The Voyager spacecraft are our farthest-flung emissaries—11.3 billion miles away from the crew who built and still operate them, decades since their launch.

Voyager 1 left the solar system in 2012; its sister craft, Voyager 2, will do so in 2015. The fantastic journey began in 1977, before the first episode of Cosmos aired. The mission was planned as a grand tour beyond the moon; beyond Mars, Jupiter, and Saturn; and maybe even into interstellar space. The fact that it actually happened makes this humanity’s greatest space mission.
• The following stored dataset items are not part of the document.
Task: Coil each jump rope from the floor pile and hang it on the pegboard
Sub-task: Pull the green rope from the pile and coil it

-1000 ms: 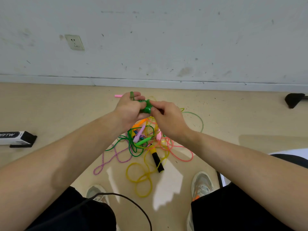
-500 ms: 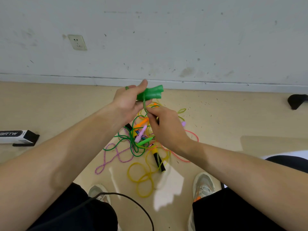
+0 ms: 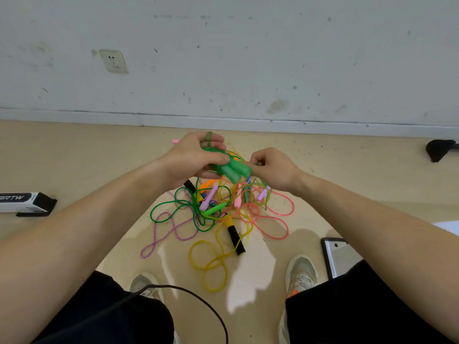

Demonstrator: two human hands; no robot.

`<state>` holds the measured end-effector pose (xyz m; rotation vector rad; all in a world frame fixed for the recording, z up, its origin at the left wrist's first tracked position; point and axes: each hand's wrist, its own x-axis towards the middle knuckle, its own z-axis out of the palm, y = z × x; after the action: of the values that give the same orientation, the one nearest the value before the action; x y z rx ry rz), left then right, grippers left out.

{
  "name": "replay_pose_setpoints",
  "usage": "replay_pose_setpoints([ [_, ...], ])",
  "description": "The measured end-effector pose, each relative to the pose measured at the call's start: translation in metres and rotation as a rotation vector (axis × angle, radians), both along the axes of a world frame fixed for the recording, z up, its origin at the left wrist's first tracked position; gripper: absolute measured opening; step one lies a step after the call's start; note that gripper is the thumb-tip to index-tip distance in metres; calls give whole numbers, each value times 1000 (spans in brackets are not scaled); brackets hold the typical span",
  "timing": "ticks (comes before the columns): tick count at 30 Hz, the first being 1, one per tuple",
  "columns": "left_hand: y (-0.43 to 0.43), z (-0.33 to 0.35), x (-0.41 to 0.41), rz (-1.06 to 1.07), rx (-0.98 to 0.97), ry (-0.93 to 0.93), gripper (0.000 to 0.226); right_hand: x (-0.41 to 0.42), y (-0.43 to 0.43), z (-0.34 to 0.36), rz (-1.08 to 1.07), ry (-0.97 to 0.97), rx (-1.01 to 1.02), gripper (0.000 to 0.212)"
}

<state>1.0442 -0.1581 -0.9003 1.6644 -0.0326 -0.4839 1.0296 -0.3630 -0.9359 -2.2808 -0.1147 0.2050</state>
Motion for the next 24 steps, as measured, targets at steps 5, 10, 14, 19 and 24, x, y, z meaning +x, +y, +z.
replay_pose_setpoints([
  [5,-1,-8,-10,-252,178,-80,47,-2,2,7,9,87,148,12],
  [10,-1,-13,-8,-288,268,-180,52,-5,6,13,-98,291,316,15],
  [14,0,-19,-2,-252,471,-398,55,-7,11,23,-190,432,503,17],
  [19,-8,-32,2,-106,469,-511,56,-11,18,31,-285,525,719,16],
  [24,-15,-41,5,163,268,-454,49,-27,38,22,-339,269,700,18],
])
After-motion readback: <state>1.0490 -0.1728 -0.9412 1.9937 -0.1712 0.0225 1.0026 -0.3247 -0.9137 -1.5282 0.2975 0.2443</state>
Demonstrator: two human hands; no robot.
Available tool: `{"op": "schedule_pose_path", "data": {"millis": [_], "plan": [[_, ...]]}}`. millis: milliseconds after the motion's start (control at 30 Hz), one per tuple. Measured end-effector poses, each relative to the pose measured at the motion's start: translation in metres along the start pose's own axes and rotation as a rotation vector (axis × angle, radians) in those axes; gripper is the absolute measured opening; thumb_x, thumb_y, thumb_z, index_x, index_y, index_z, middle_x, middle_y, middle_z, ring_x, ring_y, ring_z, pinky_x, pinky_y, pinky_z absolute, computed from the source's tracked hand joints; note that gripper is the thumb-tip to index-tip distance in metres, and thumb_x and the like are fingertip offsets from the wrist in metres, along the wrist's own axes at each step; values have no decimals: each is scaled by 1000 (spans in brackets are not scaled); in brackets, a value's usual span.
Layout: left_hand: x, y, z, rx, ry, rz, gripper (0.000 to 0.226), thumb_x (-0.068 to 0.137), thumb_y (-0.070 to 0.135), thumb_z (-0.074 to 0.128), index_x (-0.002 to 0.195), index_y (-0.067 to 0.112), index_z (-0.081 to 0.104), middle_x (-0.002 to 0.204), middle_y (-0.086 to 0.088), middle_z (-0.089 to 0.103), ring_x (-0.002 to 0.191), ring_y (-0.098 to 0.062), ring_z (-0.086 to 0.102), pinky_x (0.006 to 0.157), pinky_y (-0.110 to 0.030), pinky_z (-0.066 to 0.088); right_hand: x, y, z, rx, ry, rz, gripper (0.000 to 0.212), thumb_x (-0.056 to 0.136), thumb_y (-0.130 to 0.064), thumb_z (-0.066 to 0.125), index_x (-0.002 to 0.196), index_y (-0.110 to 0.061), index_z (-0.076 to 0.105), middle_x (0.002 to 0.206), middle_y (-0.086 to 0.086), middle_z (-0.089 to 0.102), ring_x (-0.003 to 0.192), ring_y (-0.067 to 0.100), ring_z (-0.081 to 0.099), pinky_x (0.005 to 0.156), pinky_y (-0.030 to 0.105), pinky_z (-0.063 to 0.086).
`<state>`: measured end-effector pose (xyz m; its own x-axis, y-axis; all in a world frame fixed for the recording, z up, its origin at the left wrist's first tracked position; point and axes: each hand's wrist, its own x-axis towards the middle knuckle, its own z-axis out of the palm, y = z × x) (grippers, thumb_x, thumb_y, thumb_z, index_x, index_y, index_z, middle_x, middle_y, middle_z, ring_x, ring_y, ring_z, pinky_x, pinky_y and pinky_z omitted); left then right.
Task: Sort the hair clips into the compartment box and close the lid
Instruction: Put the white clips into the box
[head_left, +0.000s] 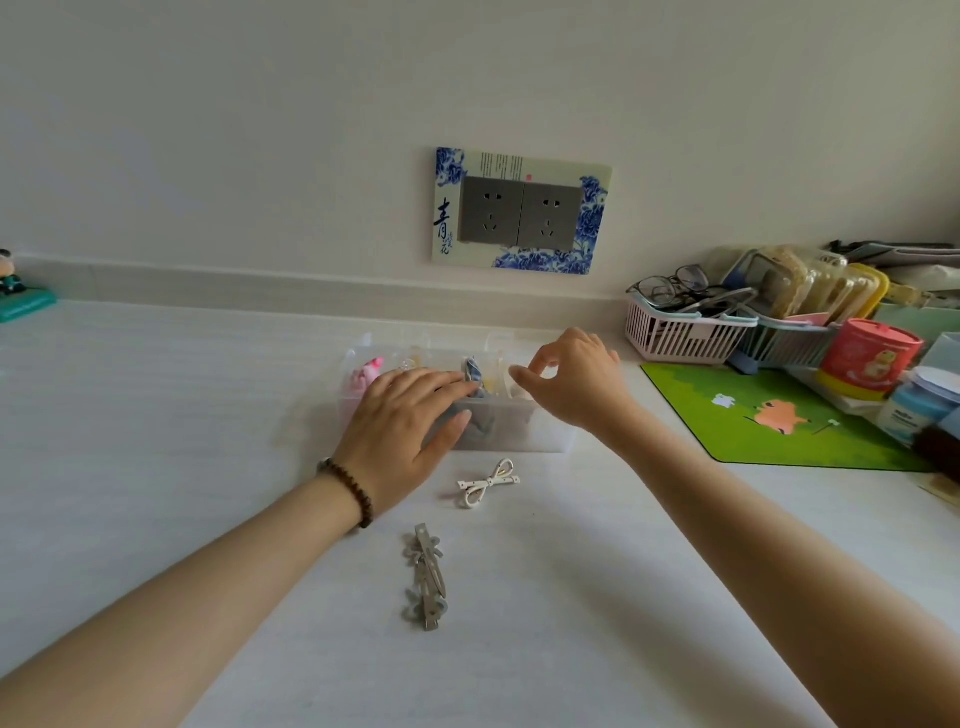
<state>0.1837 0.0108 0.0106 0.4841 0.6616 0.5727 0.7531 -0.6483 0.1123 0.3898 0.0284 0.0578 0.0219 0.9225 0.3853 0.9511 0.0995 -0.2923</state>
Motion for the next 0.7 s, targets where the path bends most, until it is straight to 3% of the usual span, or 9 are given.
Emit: {"op": "schedule_pose_path", "data": {"millis": [133,233,300,333,400,467,567,633,700], "plan": [[0,0,0,-7,-2,3,49,93,45,24,127,26,52,130,6,55,122,-14,46,104,-28,22,-10,2,-2,152,69,-200,46,94,-48,36,93,-17,69,107,1,65,106,20,54,89,28,29],[0,0,-1,-7,-9,4,48,93,45,23,128,26,51,131,7,54,122,-13,45,105,-30,23,-18,7,-1,47,-79,-280,68,95,-51,15,87,-15,72,102,2,69,114,15,53,110,29,9],[0,1,-1,-3,-12,4,49,93,46,22,129,27,50,131,8,54,122,-13,45,104,-30,23,-23,10,1,-50,-135,-320,72,93,-52,10,93,-13,71,111,-1,67,127,12,43,114,32,-3],[-1,1,-2,-3,-15,4,50,93,46,21,129,27,49,132,8,53,122,-13,45,104,-30,23,-26,9,0,-36,-122,-332,69,94,-51,12,97,-15,71,116,-3,66,130,11,40,114,33,-1],[-1,1,-3,-8,-24,1,51,92,47,20,129,28,49,132,8,52,123,-12,44,104,-29,22,-34,7,-7,57,-4,-387,58,95,-49,21,101,-19,70,116,-5,65,122,14,47,110,31,17],[-1,2,-4,-13,-26,3,51,92,47,20,129,27,48,133,9,52,123,-12,44,105,-29,23,-46,4,-11,174,111,-482,44,94,-47,36,95,-19,71,101,-4,69,99,13,57,91,27,37],[-2,2,-5,-23,-26,19,52,92,47,20,130,25,49,134,8,52,124,-12,43,105,-25,19,-65,1,-6,315,-78,-519,24,89,-37,54,94,-22,72,93,-7,70,82,3,59,73,19,44],[-2,1,-7,-52,-29,28,49,93,44,24,129,23,49,133,6,52,125,-11,43,104,-20,16,-71,2,4,249,-249,-499,24,87,-36,59,106,-23,69,107,-9,68,93,3,59,82,19,46],[-2,-1,-9,-87,-1,24,42,95,39,32,128,21,51,131,4,54,123,-12,45,103,-14,12,-72,7,12,132,-305,-510,29,86,-36,61,111,-23,66,114,-8,64,103,7,56,89,23,45]]}}
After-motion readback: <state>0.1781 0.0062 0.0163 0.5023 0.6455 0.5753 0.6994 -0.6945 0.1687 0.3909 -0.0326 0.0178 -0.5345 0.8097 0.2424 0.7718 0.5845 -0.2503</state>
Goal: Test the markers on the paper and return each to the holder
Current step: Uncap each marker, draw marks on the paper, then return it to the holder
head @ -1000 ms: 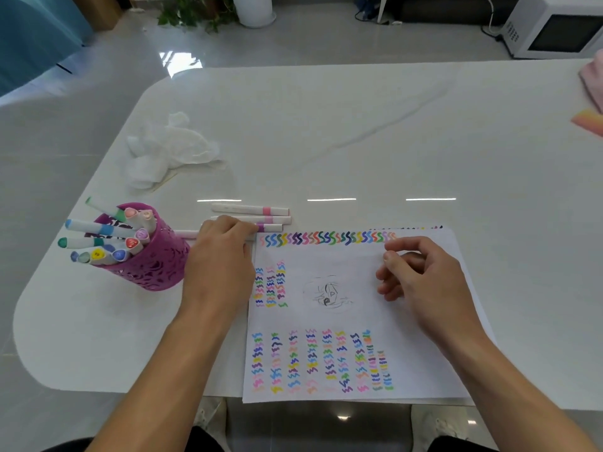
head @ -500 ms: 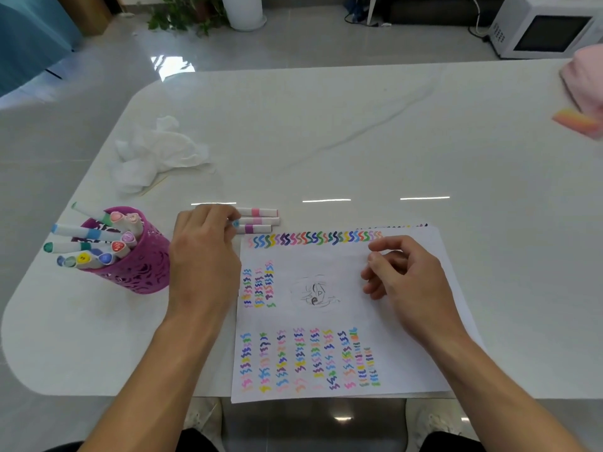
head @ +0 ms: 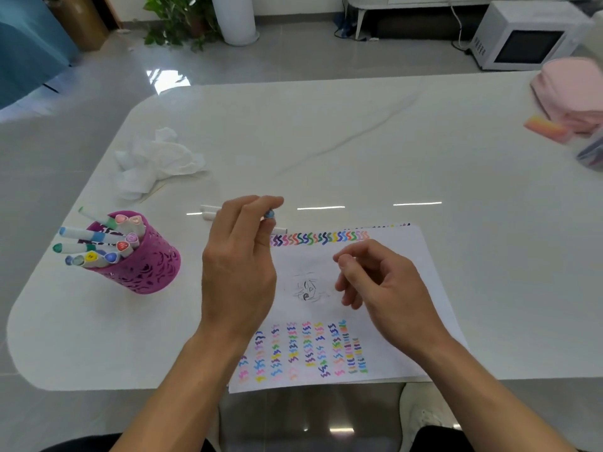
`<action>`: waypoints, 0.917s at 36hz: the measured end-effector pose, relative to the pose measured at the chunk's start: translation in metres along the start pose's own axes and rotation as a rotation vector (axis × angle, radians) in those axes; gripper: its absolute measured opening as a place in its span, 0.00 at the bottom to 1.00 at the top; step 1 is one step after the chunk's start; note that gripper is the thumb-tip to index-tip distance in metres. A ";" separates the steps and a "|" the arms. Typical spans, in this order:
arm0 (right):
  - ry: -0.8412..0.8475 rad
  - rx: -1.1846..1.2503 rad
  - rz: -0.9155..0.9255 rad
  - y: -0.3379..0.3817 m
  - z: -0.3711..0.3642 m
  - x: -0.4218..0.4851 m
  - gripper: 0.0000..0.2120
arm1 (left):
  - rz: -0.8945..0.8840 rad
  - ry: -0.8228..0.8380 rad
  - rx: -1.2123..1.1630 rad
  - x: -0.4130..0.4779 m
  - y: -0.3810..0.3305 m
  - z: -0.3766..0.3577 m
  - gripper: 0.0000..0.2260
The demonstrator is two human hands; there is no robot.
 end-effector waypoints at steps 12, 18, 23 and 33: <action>0.143 0.008 -0.121 -0.001 0.004 -0.002 0.22 | 0.657 0.077 -0.745 -0.029 -0.027 -0.031 0.07; 0.025 0.119 -0.145 -0.005 0.008 0.001 0.17 | 0.816 0.054 -0.921 -0.037 -0.029 -0.044 0.07; -0.051 0.351 -0.240 -0.006 0.014 0.004 0.17 | 0.868 0.131 -0.989 -0.036 -0.027 -0.049 0.08; 0.051 0.476 -0.216 -0.002 0.012 0.010 0.12 | 0.415 0.464 -0.441 -0.033 -0.019 -0.047 0.08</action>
Point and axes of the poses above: each hand's wrist, its own x-axis towards the middle knuckle, its own z-axis out of the back of the hand, y = z × x, the point moved 1 cm from there along x, towards the middle knuckle, and after that the axes turned 12 degrees about -z, right-handed, at the moved point
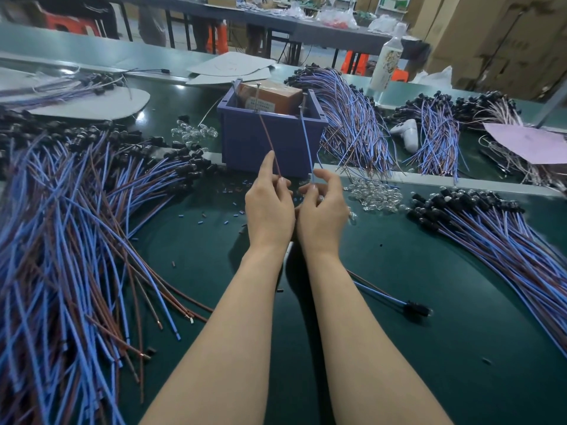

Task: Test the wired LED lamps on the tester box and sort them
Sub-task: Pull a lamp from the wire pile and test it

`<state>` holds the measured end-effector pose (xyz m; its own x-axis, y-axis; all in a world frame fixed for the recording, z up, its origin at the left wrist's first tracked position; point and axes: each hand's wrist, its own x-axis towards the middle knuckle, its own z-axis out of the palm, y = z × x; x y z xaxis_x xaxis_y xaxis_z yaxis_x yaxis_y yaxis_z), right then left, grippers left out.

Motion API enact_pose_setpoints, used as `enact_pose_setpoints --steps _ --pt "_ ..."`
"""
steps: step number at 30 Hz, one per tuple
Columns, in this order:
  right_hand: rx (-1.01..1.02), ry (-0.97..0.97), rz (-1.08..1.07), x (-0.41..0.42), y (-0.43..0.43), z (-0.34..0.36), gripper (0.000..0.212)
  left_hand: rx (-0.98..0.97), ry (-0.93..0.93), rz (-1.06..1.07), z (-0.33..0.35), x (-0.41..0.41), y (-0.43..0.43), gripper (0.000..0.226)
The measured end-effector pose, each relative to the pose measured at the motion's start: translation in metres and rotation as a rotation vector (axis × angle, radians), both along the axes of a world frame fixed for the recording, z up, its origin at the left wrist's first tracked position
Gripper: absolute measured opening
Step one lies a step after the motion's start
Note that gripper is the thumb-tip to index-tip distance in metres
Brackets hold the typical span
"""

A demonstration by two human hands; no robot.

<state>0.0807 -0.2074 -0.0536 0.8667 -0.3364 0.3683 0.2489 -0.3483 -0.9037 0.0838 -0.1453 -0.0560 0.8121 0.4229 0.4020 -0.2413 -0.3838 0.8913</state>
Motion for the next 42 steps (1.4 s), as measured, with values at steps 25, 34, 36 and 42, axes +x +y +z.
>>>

In The Interstellar Age, award-winning planetary scientist Jim Bell reveals what drove and continues to drive the members of this extraordinary team, including Ed Stone, Voyager’s chief scientist and the one-time head of NASA’s Jet Propulsion Lab; Charley Kohlhase, an orbital dynamics engineer who helped to design many of the critical slingshot maneuvers around planets that enabled the Voyagers to travel so far;  and the geologist whose Earth-bound experience would prove of little help in interpreting the strange new landscapes revealed in theVoyagers’ astoundingly clear images of moons and planets.

Speeding through space at a mind-bending eleven miles a second, Voyager 1 is now beyond our solar system’s planets. It carries with it artifacts of human civilization. By the timeVoyager passes its first star in about 40,000 years, the gold record on the spacecraft, containing various music and images including Chuck Berry’s “Johnny B. Goode,” will still be playable.